Se avete a che fare con degli adolescenti allora sapete che anche i migliori fra loro hanno lati piuttosto spigolosi. Intanto hanno la tendenza a credersi il centro del mondo. E non vi fate ingannare dalle apparenze. Che passino tutto il giorno a farsi selfie, a lamentarsi di se stessi, della scuola, di voi, dell’ingrato destino, o che si rinchiudano in un mondo dove pochi eletti hanno accesso, sono tutte manifestazioni della loro sensazione di essere unici e soli.
Se si divertono, le loro risate coprono qualunque conversazione, cantano a squarciagola senza vergogna, dimenticano le categorie di orario, limite e ti prego andiamo non ce la faccio più.
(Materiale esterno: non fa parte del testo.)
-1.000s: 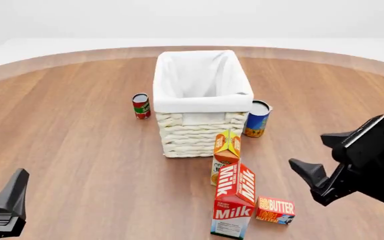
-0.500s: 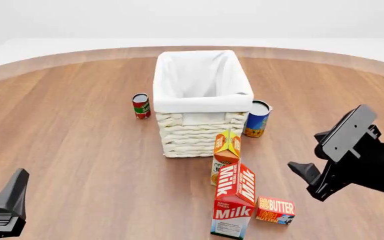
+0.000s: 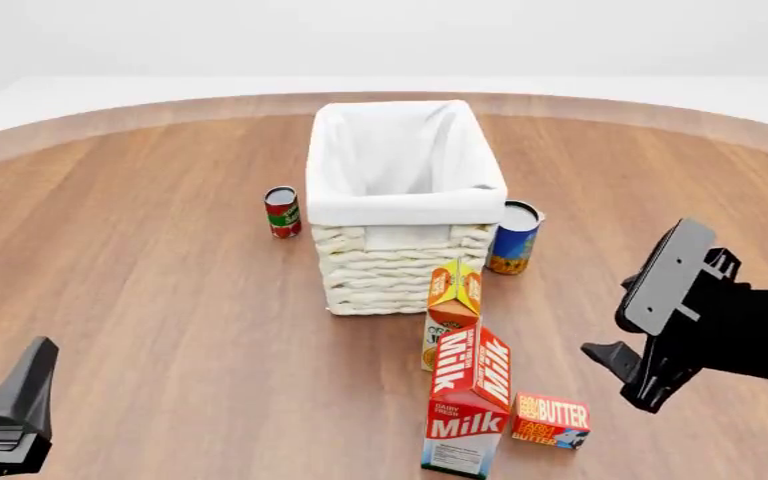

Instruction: Pick up the butter and put it in the basket.

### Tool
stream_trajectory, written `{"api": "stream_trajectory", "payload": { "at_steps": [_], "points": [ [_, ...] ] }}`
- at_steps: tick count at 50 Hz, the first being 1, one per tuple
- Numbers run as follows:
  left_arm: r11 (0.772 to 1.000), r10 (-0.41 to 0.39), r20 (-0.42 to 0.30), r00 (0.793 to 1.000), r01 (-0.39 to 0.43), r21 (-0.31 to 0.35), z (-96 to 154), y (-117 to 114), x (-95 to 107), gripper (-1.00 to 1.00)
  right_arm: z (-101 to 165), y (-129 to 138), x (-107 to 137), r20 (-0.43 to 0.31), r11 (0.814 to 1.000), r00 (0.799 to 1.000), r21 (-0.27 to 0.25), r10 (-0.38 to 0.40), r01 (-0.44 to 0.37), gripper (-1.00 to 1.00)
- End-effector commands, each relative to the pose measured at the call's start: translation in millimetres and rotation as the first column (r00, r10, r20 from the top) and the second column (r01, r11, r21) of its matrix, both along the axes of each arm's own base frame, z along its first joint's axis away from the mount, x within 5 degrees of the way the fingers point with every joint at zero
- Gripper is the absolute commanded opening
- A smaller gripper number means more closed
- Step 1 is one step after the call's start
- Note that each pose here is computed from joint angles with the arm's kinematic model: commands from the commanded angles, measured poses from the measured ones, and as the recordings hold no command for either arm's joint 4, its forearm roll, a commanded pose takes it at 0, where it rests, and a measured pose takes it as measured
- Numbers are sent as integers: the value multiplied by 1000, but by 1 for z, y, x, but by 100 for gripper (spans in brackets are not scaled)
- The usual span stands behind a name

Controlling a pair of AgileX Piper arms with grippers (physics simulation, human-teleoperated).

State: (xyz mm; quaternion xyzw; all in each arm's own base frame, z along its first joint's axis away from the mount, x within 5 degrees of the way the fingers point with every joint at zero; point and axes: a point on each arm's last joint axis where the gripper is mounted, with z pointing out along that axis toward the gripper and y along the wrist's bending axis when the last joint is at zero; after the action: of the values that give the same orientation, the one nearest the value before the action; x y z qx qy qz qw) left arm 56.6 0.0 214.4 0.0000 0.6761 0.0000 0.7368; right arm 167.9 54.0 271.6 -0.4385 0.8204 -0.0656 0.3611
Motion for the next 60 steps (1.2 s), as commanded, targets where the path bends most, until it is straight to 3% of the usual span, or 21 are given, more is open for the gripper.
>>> {"api": "stream_trajectory", "payload": {
  "at_steps": [1,14,26,37,52,60],
  "points": [
    [1000,0,0,1000,0,0,0,0,0,100,-18,6,-1,-59,997,997,-43,59,-61,100],
    [1000,0,0,1000,0,0,0,0,0,100,-35,14,-3,-85,981,984,-96,159,-167,100],
    [1000,0,0,1000,0,0,0,0,0,100,-46,18,7,-106,971,976,-127,190,-203,100],
    [1000,0,0,1000,0,0,0,0,0,100,-52,20,15,-105,973,978,-125,183,-195,100],
    [1000,0,0,1000,0,0,0,0,0,100,-74,36,-7,-143,964,961,-83,239,-252,100],
    [1000,0,0,1000,0,0,0,0,0,100,-83,35,-11,-160,966,959,-81,232,-247,100]
  ]
}}
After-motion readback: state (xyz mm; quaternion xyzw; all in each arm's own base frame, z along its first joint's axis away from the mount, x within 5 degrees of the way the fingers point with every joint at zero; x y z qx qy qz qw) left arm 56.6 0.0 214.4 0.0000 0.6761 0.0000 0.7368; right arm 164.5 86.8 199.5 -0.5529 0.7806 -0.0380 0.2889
Se si annoiano, invece, sembrano leoni marini eternamente spiaggiati, che barriscono alla sorte rotolandosi nella rena.
E tutto sommato è meglio quando si divertono.
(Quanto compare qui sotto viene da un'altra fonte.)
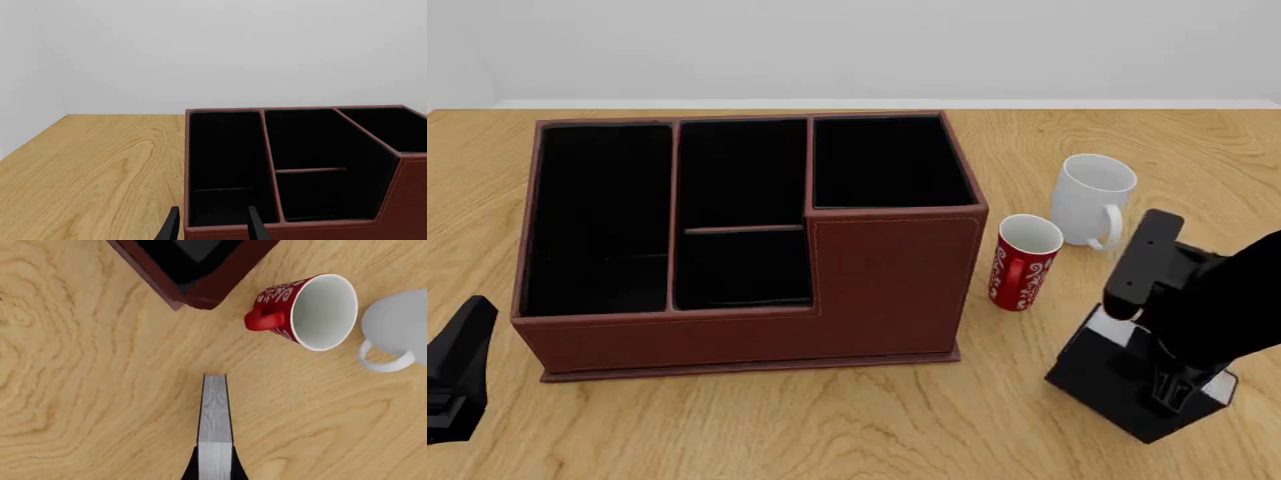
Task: Pick up the book and place it in the right compartment of the caddy.
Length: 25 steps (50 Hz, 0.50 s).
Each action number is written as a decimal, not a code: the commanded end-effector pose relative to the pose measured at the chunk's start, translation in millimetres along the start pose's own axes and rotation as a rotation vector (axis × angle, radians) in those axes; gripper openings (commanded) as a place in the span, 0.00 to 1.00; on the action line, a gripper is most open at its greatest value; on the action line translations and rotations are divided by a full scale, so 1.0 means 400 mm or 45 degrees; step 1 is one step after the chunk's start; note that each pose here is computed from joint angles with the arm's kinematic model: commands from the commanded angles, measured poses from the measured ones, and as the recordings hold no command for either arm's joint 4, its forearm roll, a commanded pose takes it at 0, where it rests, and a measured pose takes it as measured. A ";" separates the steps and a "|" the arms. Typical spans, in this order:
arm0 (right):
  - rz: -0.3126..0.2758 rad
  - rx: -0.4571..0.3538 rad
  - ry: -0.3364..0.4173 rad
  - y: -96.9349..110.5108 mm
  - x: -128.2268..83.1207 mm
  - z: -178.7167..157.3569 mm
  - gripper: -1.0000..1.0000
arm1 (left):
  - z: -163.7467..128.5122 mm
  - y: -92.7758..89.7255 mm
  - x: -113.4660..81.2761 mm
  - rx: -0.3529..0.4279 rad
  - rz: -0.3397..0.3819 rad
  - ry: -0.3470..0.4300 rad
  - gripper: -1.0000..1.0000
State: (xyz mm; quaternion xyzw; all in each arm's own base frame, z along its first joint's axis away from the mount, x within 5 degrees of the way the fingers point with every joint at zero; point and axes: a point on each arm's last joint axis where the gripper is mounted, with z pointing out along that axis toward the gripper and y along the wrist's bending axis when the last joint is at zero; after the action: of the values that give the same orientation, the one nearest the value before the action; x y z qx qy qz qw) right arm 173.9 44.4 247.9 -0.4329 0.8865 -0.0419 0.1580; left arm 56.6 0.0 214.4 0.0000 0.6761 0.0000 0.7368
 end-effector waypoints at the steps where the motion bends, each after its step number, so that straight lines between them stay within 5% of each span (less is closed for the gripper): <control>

Non so voi, ma se qualcuno mi proponesse un compagno di viaggio del genere, declinerei l’invito senza esitare un solo attimo. Se però questo compagno di viaggio è vostro figlio o vostra figlia, vi tocca decisamente abbozzare. Anche perché viaggiare con i propri figli, qualunque età abbiano, è un modo bellissimo di crescere insieme, e poterlo fare è una grande fortuna.
A me questa fortuna è capitata l’anno scorso, quando d’estate, complice il lavoro di mio marito, siamo stati due mesi negli Stati Uniti. Era il coast to coast che avevamo sempre desiderato (e immaginavamo di farlo con i ragazzi ancora prima che nascessero) anche se sui generis. Abbiamo toccato entrambe le coste, infatti, ma vivendo e fermandoci qua e là e facendo giri strani in mezzo, tra cui un viaggio itinerante con amici e figli di amici. Adolescenti, si intende. Ragazzini e ragazzine dai 14 ai 16 anni, con il contrappasso dei piccoli, 11 e 9 anni.
E’ stato bellissimo, lo giuro.
E mi è servito a riflettere su varie cose.
La prima è che quando vi suggeriscono di portarvi dietro dei loro coetanei hanno ragione. L’adolescente, anche il più timido e ritroso, anela alla compagnia dei suoi pari. Voi, per quanto splendidi e perfetti, non siete più sufficienti, fatevene una ragione..
Il fatto che loro si sentano il centro del mondo, non vuol dire che lo siano davvero, e tocca a voi farglielo capire prima che lo scoprano più dolorosamente sbattendo il muso su qualche porta respingente. Possono essere pigri, caciaroni, fastidiosi od ossessivi quanto vogliono, ma c’è un momento in cui devono accettare il fatto che si è in tanti e che ognuno abbia le proprie esigenze, pigrizie, follie e fissazioni. Bisogna porsi dei confini e anche porne agli altri. E piuttosto che arrivare al limite, o sentire di star rinunciando a qualcosa di importante (che sia il sonno o la visita ad un museo) meglio decidere di far qualcosa separati. La bellezza della loro età è che possono rimanere in albergo, fare un giro in un negozio o aspettarci da qualche parte anche da soli. D’altronde non chiedono sempre libertà, e un modo per provare che sanno cavarsela? A seconda dell’età, della situazione, dell’esperienza, lasciamoli andare. E anche noi, da soli, dobbiamo imparare a riprenderci piccoli spazi.
Si possono decidere insieme gli itinerari, le cose da vedere (lo so, a volte non collaborano, ma magari poi vi stupiscono con incredibili conoscenze quando meno ve lo aspettate) ma soprattutto ormai possono prendersi qualche responsabilità da veri viaggiatori. La custodia dei biglietti, l’acquisto del cibo, il ruolo di navigatore mentre si guida, la redazione del diario di bordo, sono dei facili punti di partenza. Mandarli a chiedere informazioni o domandare loro di verificare il gate di partenza dell’aereo li aiuterà non solo a praticare la lingua e a cavarsela la prima volta da soli, ma soprattutto a non farsi trasportare in giro come sacchi di patate.
E se malgrado tutto è proprio un sacco di patate quello che avete la sensazione di portarvi in giro, non disperate. Alla prima occasione, rigorosamente in compagnia dei loro amici, racconteranno di come si sono divertiti, di quante cose hanno visto e scoprirete che mentre vi sembravano inermi, lamentosi e disperati di noia, stavano crescendo e imparando.